TASK REQUIREMENTS
Starting at the top line and ending at the bottom one, repeat the entries exactly and drop every picture.
:: LISTED RECORDS
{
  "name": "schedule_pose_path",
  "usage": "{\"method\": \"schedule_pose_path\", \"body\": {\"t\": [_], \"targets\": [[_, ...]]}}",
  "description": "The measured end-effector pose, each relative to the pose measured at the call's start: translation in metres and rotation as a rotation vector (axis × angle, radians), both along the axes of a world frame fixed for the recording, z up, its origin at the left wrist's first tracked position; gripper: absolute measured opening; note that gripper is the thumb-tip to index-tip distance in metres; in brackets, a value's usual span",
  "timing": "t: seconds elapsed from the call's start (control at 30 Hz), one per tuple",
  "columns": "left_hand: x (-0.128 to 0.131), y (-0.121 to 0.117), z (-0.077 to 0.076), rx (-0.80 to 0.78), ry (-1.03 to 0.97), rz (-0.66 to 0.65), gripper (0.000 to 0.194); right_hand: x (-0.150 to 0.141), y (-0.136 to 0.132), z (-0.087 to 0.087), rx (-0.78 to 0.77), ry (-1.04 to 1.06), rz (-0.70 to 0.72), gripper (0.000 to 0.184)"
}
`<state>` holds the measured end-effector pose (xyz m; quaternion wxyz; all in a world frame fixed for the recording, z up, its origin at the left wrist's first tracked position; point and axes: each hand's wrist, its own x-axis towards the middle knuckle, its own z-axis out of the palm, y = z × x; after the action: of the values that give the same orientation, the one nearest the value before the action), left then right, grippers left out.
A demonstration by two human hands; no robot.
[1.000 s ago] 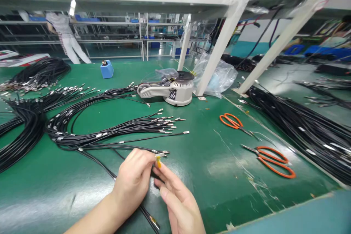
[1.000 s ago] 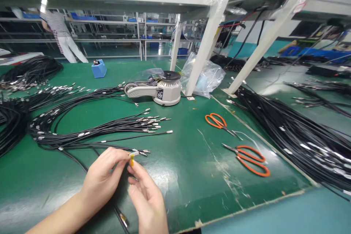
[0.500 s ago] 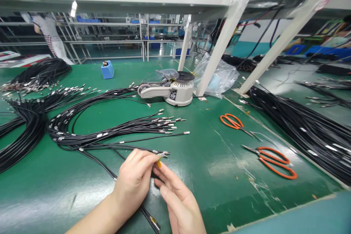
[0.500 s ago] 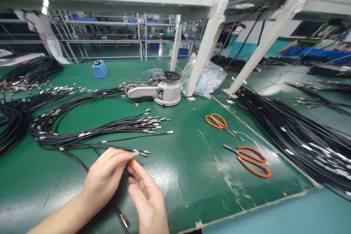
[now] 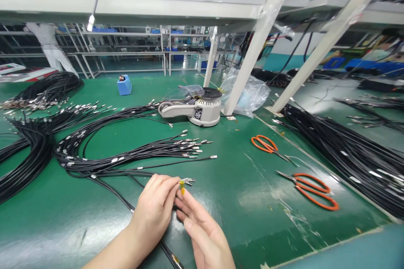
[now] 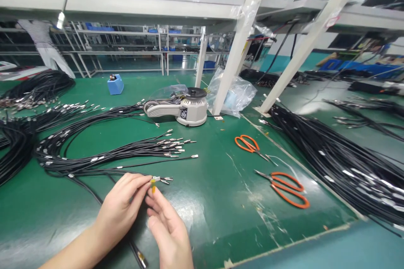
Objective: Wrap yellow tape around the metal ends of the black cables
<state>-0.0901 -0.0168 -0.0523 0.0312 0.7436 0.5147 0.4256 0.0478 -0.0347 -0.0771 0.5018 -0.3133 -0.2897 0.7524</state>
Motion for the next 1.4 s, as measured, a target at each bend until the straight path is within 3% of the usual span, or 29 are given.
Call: {"method": "schedule_pose_path", "body": {"t": [0.13,0.23,0.33,0.43,0.57,0.7,0.9,1.4], "targets": [[-0.001,0.0,0.002,-0.041,0.01,0.034,0.01,0.0,-0.004,0.005,-0.121,0.089,0.014,0.046],[-0.002,-0.001,0.004,-0.019,0.004,0.04,0.013,0.002,-0.004,0.01,-0.186,0.039,-0.02,0.044],[-0.002,-0.001,0.004,0.019,0.03,0.058,0.014,0.002,0.002,0.017,-0.119,-0.148,-0.123,0.039],[-0.001,-0.002,0.004,0.031,0.066,0.077,0.014,-0.004,0.011,0.027,-0.036,-0.311,-0.138,0.037],[-0.002,-0.003,0.005,0.028,0.08,0.081,0.016,-0.014,0.019,0.035,0.023,-0.366,-0.077,0.037],[-0.003,-0.003,0.006,-0.004,0.042,0.066,0.016,-0.017,0.021,0.032,0.076,-0.405,-0.08,0.03],[-0.004,-0.004,0.012,-0.222,-0.102,0.046,0.016,-0.016,0.02,0.025,0.172,-0.52,-0.137,0.026],[-0.004,0.0,0.029,-0.733,-0.541,0.101,0.025,-0.021,0.022,0.031,0.203,-0.565,-0.17,0.018]]}}
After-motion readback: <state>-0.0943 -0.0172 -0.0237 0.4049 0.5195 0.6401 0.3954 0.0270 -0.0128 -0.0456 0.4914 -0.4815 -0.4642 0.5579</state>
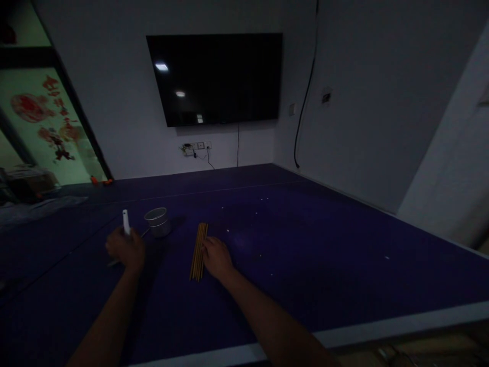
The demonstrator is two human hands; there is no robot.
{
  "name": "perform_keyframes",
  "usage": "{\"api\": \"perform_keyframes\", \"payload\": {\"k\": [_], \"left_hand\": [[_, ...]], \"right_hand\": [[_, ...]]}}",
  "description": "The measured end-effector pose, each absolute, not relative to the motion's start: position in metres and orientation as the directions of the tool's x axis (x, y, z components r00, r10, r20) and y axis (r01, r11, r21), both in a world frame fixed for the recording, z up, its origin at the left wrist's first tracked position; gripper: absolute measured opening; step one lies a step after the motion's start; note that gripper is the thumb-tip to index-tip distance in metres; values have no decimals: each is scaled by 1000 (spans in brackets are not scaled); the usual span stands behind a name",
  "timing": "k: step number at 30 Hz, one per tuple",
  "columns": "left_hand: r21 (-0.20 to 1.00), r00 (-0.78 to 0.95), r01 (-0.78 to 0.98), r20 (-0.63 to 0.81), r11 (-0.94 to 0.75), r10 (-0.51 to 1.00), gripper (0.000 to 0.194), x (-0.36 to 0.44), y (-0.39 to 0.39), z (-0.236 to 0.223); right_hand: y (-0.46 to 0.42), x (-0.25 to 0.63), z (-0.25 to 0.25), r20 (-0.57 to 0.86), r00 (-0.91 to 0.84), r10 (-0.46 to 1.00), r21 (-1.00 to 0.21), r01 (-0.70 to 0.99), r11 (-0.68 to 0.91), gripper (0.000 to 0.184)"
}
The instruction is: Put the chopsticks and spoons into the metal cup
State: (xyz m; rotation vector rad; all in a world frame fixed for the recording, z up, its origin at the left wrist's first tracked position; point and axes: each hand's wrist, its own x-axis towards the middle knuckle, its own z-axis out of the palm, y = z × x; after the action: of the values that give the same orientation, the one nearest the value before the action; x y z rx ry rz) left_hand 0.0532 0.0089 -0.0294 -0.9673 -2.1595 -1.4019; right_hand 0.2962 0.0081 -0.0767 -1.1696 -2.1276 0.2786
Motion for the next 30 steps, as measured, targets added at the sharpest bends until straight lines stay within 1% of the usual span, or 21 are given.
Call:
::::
EXERCISE RESULT
{
  "name": "schedule_pose_path",
  "usage": "{\"method\": \"schedule_pose_path\", \"body\": {\"t\": [_], \"targets\": [[_, ...]]}}",
  "description": "The measured end-effector pose, each relative to the pose measured at the call's start: translation in metres and rotation as a rotation vector (axis × angle, radians), both along the axes of a world frame fixed for the recording, z up, its origin at the left wrist's first tracked position; gripper: absolute measured opening; note that gripper is the thumb-tip to index-tip distance in metres; in brackets, a value's usual span",
  "timing": "t: seconds elapsed from the call's start (control at 30 Hz), one per tuple",
  "columns": "left_hand: x (-0.128 to 0.131), y (-0.121 to 0.117), z (-0.077 to 0.076), rx (-0.80 to 0.78), ry (-1.03 to 0.97), rz (-0.66 to 0.65), gripper (0.000 to 0.194); right_hand: x (-0.150 to 0.141), y (-0.136 to 0.132), z (-0.087 to 0.087), rx (-0.78 to 0.77), ry (-1.04 to 1.06), rz (-0.70 to 0.72), gripper (0.000 to 0.184)"
}
`<state>` holds the measured end-effector pose (xyz m; quaternion wxyz; all in a world frame fixed for the recording, z up, its origin at the left wrist's first tracked position; point and axes: each hand's wrist, its own x-axis towards the middle knuckle, its own z-axis out of the palm, y = z × x; after the action: of the values that give the same orientation, the one nearest the value before the action), left then right, grippers left out.
A demonstration by two human hands; no robot.
[1.000 s ago] 
[1.000 s ago] 
[0.500 s ago] 
[0.500 s ago] 
[now] 
[now] 
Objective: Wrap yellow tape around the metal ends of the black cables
<state>-0.0901 -0.0168 -0.0523 0.0312 0.7436 0.5147 0.4256 0.0478 -0.0347 -0.0771 0.5018 -0.3133 -0.2897 0.7524</state>
Motion for the next 1.4 s, as measured, a target at each bend until the straight path is within 3% of the usual span, or 29 are given.
Call: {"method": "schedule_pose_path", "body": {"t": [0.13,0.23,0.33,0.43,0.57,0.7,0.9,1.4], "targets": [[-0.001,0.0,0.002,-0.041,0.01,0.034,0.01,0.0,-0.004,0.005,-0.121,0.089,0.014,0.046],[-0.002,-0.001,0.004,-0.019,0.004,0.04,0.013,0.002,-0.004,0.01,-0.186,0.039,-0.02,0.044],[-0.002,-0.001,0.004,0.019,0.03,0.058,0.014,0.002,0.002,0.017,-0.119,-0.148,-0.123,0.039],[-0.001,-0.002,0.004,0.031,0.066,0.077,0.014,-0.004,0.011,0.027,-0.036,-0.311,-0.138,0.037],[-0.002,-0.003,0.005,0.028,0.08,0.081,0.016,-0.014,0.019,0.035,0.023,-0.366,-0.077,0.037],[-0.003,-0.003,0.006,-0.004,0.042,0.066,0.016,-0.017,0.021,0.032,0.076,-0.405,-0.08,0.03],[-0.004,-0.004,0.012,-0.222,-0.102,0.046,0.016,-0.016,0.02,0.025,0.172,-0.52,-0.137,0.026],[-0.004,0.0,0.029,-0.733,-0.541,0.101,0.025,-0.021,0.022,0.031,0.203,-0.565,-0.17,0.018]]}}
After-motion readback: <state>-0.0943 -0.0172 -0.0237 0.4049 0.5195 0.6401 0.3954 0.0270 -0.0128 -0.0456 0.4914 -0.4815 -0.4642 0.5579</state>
The demonstrator is two human hands; there is no robot.
{
  "name": "perform_keyframes",
  "usage": "{\"api\": \"perform_keyframes\", \"payload\": {\"k\": [_], \"left_hand\": [[_, ...]], \"right_hand\": [[_, ...]]}}",
  "description": "The measured end-effector pose, each absolute, not relative to the motion's start: position in metres and orientation as the directions of the tool's x axis (x, y, z components r00, r10, r20) and y axis (r01, r11, r21), both in a world frame fixed for the recording, z up, its origin at the left wrist's first tracked position; gripper: absolute measured opening; step one lies a step after the motion's start; note that gripper is the thumb-tip to index-tip distance in metres; values have no decimals: each is scaled by 1000 (spans in brackets are not scaled); the usual span stands behind a name",
  "timing": "k: step number at 30 Hz, one per tuple",
  "columns": "left_hand: r21 (-0.20 to 1.00), r00 (-0.78 to 0.95), r01 (-0.78 to 0.98), r20 (-0.63 to 0.81), r11 (-0.94 to 0.75), r10 (-0.51 to 1.00), gripper (0.000 to 0.194), x (-0.36 to 0.44), y (-0.39 to 0.39), z (-0.236 to 0.223); right_hand: y (-0.46 to 0.42), x (-0.25 to 0.63), z (-0.25 to 0.25), r20 (-0.57 to 0.86), r00 (-0.91 to 0.84), r10 (-0.46 to 1.00), r21 (-1.00 to 0.21), r01 (-0.70 to 0.99), r11 (-0.68 to 0.91), gripper (0.000 to 0.184)"
}
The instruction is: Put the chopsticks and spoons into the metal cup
State: (xyz m; rotation vector rad; all in a world frame fixed for the recording, z up, its origin at the left wrist's first tracked position; point and axes: each hand's wrist, its own x-axis towards the middle knuckle, its own z-axis out of the palm, y = z × x; after the action: of the values that give the same orientation, the one nearest the value before the action; x y z rx ry rz) left_hand 0.0532 0.0089 -0.0294 -0.9673 -2.1595 -1.4019; right_hand 0.2962 0.0081 -0.0767 -1.1696 -2.1276 0.2786
Motion for the next 30 steps, as measured, targets added at the sharpest bends until straight lines stay within 1% of the usual span, or 21 are given.
Call:

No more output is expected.